Every record that follows should be written out again without any change.

-------- MATERIAL FOR THIS EXERCISE

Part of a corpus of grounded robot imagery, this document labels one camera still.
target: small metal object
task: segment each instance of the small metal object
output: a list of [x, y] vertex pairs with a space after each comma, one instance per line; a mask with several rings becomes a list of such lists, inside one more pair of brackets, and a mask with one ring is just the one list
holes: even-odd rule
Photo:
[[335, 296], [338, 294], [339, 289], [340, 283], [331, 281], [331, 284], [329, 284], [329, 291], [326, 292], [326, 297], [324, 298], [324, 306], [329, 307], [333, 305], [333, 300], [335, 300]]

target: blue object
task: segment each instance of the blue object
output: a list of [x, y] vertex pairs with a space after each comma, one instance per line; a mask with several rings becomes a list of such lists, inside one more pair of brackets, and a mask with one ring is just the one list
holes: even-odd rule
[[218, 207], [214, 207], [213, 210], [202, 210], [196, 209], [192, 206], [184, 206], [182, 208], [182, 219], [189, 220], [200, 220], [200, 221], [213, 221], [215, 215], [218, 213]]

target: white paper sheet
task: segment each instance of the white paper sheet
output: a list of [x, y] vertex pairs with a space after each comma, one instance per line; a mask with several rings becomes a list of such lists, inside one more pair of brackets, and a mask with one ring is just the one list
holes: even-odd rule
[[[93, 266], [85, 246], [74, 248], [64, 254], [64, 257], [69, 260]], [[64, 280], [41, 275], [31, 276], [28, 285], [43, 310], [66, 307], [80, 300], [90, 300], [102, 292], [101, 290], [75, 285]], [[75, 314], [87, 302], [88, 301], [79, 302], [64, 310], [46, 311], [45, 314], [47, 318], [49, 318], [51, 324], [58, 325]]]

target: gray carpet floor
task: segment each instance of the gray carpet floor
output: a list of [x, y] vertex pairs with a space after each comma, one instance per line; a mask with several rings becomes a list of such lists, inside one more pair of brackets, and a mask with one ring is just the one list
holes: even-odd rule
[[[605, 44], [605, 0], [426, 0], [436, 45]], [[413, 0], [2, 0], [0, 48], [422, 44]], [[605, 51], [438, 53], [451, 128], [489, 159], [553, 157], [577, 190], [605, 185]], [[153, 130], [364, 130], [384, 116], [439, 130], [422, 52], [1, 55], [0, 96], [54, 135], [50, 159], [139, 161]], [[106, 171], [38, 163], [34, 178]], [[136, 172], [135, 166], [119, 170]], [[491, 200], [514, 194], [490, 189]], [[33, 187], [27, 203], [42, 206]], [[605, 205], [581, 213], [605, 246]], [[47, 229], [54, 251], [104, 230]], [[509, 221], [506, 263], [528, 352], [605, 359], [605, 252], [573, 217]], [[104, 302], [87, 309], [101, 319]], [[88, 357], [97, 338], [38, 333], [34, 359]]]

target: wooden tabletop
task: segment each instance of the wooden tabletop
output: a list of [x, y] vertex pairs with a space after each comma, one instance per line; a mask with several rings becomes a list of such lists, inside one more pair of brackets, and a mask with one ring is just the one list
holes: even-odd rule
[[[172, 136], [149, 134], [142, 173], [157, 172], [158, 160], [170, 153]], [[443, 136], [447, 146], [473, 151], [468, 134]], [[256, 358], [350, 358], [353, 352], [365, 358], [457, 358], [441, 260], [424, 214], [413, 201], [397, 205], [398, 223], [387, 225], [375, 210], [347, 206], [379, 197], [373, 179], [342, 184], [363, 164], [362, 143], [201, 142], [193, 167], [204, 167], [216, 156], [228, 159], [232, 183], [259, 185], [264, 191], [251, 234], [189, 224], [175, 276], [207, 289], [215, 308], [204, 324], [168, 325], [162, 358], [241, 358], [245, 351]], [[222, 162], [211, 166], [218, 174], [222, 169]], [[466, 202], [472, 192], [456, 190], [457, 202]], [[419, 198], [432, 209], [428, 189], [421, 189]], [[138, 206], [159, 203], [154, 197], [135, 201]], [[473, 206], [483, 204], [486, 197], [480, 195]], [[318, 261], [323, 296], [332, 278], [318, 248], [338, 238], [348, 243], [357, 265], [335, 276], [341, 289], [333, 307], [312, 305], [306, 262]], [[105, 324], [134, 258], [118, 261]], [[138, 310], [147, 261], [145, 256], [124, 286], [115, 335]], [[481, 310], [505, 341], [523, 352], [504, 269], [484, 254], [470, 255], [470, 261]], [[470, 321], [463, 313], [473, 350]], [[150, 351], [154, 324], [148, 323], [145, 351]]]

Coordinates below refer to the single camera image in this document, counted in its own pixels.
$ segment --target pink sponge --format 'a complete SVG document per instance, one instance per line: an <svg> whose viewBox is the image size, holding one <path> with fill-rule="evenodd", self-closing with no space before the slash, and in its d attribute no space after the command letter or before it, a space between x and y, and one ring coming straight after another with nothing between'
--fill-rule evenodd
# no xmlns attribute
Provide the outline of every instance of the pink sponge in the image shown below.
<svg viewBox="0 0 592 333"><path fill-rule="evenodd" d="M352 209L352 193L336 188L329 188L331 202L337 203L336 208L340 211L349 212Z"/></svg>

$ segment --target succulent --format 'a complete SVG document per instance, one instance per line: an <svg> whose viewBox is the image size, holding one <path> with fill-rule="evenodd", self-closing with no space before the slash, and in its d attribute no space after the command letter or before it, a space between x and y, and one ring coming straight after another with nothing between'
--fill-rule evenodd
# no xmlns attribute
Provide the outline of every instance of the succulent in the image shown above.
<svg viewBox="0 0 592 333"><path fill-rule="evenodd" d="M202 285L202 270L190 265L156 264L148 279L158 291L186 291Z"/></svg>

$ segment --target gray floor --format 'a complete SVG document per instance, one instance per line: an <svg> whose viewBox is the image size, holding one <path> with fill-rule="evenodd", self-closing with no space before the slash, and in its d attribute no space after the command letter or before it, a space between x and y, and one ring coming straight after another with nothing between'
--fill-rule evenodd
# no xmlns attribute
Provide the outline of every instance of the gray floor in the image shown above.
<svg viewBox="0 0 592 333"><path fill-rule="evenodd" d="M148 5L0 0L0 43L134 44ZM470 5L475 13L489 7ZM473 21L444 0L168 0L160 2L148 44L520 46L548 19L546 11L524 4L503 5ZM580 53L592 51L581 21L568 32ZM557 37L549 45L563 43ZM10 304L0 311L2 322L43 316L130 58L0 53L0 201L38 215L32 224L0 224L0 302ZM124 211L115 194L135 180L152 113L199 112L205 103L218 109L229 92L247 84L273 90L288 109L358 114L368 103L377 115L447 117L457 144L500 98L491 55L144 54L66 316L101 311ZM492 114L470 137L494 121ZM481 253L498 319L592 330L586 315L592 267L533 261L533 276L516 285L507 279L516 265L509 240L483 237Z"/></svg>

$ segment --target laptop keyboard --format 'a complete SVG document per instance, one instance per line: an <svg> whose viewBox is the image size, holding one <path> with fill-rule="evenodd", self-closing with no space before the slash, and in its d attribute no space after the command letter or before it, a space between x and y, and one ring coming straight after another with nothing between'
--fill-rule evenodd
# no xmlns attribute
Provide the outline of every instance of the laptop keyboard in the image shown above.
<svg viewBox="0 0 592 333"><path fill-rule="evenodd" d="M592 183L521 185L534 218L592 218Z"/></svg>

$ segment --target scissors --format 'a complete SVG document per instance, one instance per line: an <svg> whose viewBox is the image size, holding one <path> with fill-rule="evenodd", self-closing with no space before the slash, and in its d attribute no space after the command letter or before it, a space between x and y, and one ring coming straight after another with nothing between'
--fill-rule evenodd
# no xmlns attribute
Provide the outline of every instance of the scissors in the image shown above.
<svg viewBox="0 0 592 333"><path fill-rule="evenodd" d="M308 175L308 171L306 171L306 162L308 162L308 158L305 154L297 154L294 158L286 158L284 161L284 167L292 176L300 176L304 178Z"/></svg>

----------------

● RESPONSE FOR THIS EXERCISE
Part of a corpus of grounded robot imagery, this document labels one camera still.
target: small metal object
task: segment each instance of the small metal object
output: a list of [x, y] vertex pairs with a space after each comma, one instance per line; a mask with several rings becomes a list of such lists, inside one more pair of brackets, and a mask with one ring is just the one list
holes: even-odd rule
Photo:
[[335, 296], [338, 294], [339, 289], [340, 283], [331, 281], [331, 284], [329, 284], [329, 291], [326, 292], [326, 297], [324, 298], [324, 306], [329, 307], [333, 305], [333, 300], [335, 300]]

target: blue object
task: segment each instance of the blue object
output: a list of [x, y] vertex pairs with a space after each comma, one instance per line; a mask with several rings becomes a list of such lists, inside one more pair of brackets, and a mask with one ring is just the one list
holes: even-odd rule
[[218, 207], [214, 207], [213, 210], [202, 210], [196, 209], [192, 206], [184, 206], [182, 208], [182, 219], [189, 220], [200, 220], [200, 221], [213, 221], [215, 215], [218, 213]]

target: white paper sheet
task: segment each instance of the white paper sheet
output: a list of [x, y] vertex pairs with a space after each comma, one instance per line; a mask with several rings becomes a list of such lists, inside one more pair of brackets, and a mask with one ring is just the one list
holes: even-odd rule
[[[93, 266], [85, 246], [74, 248], [64, 254], [64, 257], [69, 260]], [[64, 280], [41, 275], [31, 276], [28, 285], [43, 310], [66, 307], [80, 300], [90, 300], [102, 292], [101, 290], [75, 285]], [[75, 314], [87, 302], [88, 301], [79, 302], [64, 310], [46, 311], [45, 314], [47, 318], [49, 318], [51, 324], [58, 325]]]

target: gray carpet floor
task: segment each instance of the gray carpet floor
output: a list of [x, y] vertex pairs with a space after each comma, one instance per line; a mask with several rings becomes a list of such lists, inside one more pair of brackets, and a mask with one ring is just the one list
holes: even-odd rule
[[[605, 44], [605, 0], [426, 0], [436, 45]], [[413, 0], [2, 0], [0, 48], [422, 44]], [[605, 51], [438, 53], [451, 128], [489, 159], [553, 157], [577, 190], [605, 185]], [[153, 130], [364, 130], [384, 116], [439, 130], [422, 52], [1, 55], [0, 96], [54, 135], [50, 159], [139, 161]], [[106, 171], [38, 163], [34, 178]], [[136, 172], [135, 166], [119, 170]], [[491, 200], [514, 194], [490, 189]], [[33, 187], [27, 203], [42, 206]], [[605, 205], [581, 213], [605, 246]], [[47, 229], [54, 251], [104, 230]], [[509, 221], [506, 263], [528, 352], [605, 359], [605, 252], [573, 217]], [[104, 302], [87, 309], [101, 319]], [[88, 357], [97, 338], [38, 333], [34, 359]]]

target: wooden tabletop
task: segment each instance of the wooden tabletop
output: a list of [x, y] vertex pairs with a space after each comma, one instance per line; a mask with several rings becomes a list of such lists, inside one more pair of brackets, and a mask with one ring is just the one list
holes: even-odd rule
[[[172, 136], [149, 134], [142, 173], [157, 172], [158, 160], [170, 153]], [[443, 136], [447, 146], [473, 151], [468, 134]], [[256, 358], [350, 358], [353, 352], [365, 358], [457, 358], [441, 260], [424, 214], [413, 201], [397, 205], [398, 223], [387, 225], [375, 210], [347, 206], [379, 197], [373, 179], [342, 184], [363, 164], [362, 143], [201, 142], [193, 167], [204, 167], [216, 156], [228, 159], [232, 183], [259, 185], [264, 191], [251, 234], [189, 224], [175, 276], [207, 289], [215, 308], [204, 324], [168, 325], [162, 358], [241, 358], [245, 351]], [[222, 162], [211, 166], [218, 174], [222, 169]], [[466, 202], [472, 192], [456, 190], [457, 202]], [[419, 198], [432, 209], [428, 189], [421, 189]], [[138, 206], [159, 203], [154, 197], [135, 201]], [[473, 206], [483, 204], [486, 197], [480, 195]], [[318, 261], [323, 296], [332, 278], [318, 248], [338, 238], [348, 243], [357, 265], [335, 276], [341, 289], [333, 307], [312, 305], [306, 262]], [[105, 324], [134, 258], [118, 261]], [[138, 310], [147, 261], [145, 256], [124, 286], [115, 335]], [[481, 310], [505, 341], [523, 352], [504, 269], [484, 254], [470, 255], [470, 261]], [[470, 321], [463, 313], [473, 350]], [[150, 351], [154, 324], [148, 323], [145, 351]]]

Coordinates below refer to the single camera image in this document, counted in its own pixels.
$ segment --target pink sponge --format 'a complete SVG document per instance, one instance per line: an <svg> whose viewBox is the image size, holding one <path> with fill-rule="evenodd", self-closing with no space before the slash, and in its d attribute no space after the command letter or before it, a space between x and y, and one ring coming straight after another with nothing between'
--fill-rule evenodd
# no xmlns attribute
Provide the outline of every instance of the pink sponge in the image shown below.
<svg viewBox="0 0 592 333"><path fill-rule="evenodd" d="M352 209L352 193L336 188L329 188L331 202L337 203L336 208L340 211L349 212Z"/></svg>

$ segment --target succulent --format 'a complete SVG document per instance, one instance per line: an <svg> whose viewBox is the image size, holding one <path> with fill-rule="evenodd", self-closing with no space before the slash, and in its d attribute no space after the command letter or before it, a space between x and y, and one ring coming straight after another with nothing between'
--fill-rule evenodd
# no xmlns attribute
Provide the outline of every instance of the succulent in the image shown above.
<svg viewBox="0 0 592 333"><path fill-rule="evenodd" d="M202 285L202 270L190 265L156 264L148 279L158 291L186 291Z"/></svg>

$ segment --target gray floor --format 'a complete SVG document per instance, one instance per line: an <svg> whose viewBox is the image size, holding one <path> with fill-rule="evenodd", self-closing with no space before the slash, and in its d attribute no space after the command letter or before it, a space between x and y, and one ring coming straight after another with nothing between'
--fill-rule evenodd
# no xmlns attribute
Provide the outline of every instance of the gray floor in the image shown above.
<svg viewBox="0 0 592 333"><path fill-rule="evenodd" d="M148 5L0 0L0 43L134 44ZM470 5L475 13L489 7ZM473 21L444 0L168 0L160 2L148 44L520 46L548 19L546 11L524 4L503 5ZM580 53L592 51L581 21L568 32ZM557 37L549 45L563 43ZM10 304L0 311L2 322L43 316L130 58L0 53L0 201L38 215L32 224L0 224L0 302ZM124 211L115 194L135 180L152 113L199 112L205 103L218 109L229 92L247 84L273 90L288 109L358 114L368 103L377 115L447 117L457 144L500 98L491 55L144 54L66 316L101 311ZM492 114L470 137L494 121ZM481 253L498 319L592 330L586 315L592 267L533 261L533 276L516 285L507 279L516 265L509 240L483 237Z"/></svg>

$ segment --target laptop keyboard --format 'a complete SVG document per instance, one instance per line: an <svg> whose viewBox is the image size, holding one <path> with fill-rule="evenodd", self-closing with no space before the slash, and in its d attribute no space after the command letter or before it, a space between x and y, and one ring coming straight after another with nothing between'
--fill-rule evenodd
# no xmlns attribute
Provide the outline of every instance of the laptop keyboard in the image shown above.
<svg viewBox="0 0 592 333"><path fill-rule="evenodd" d="M592 183L521 185L534 218L592 218Z"/></svg>

$ segment --target scissors --format 'a complete SVG document per instance, one instance per line: an <svg> whose viewBox is the image size, holding one <path> with fill-rule="evenodd", self-closing with no space before the slash, and in its d attribute no space after the command letter or before it, a space between x and y, and one ring coming straight after another with nothing between'
--fill-rule evenodd
# no xmlns attribute
Provide the outline of every instance of the scissors in the image shown above.
<svg viewBox="0 0 592 333"><path fill-rule="evenodd" d="M308 175L308 171L306 171L306 162L308 162L308 158L305 154L297 154L294 158L286 158L284 161L284 167L292 176L300 176L304 178Z"/></svg>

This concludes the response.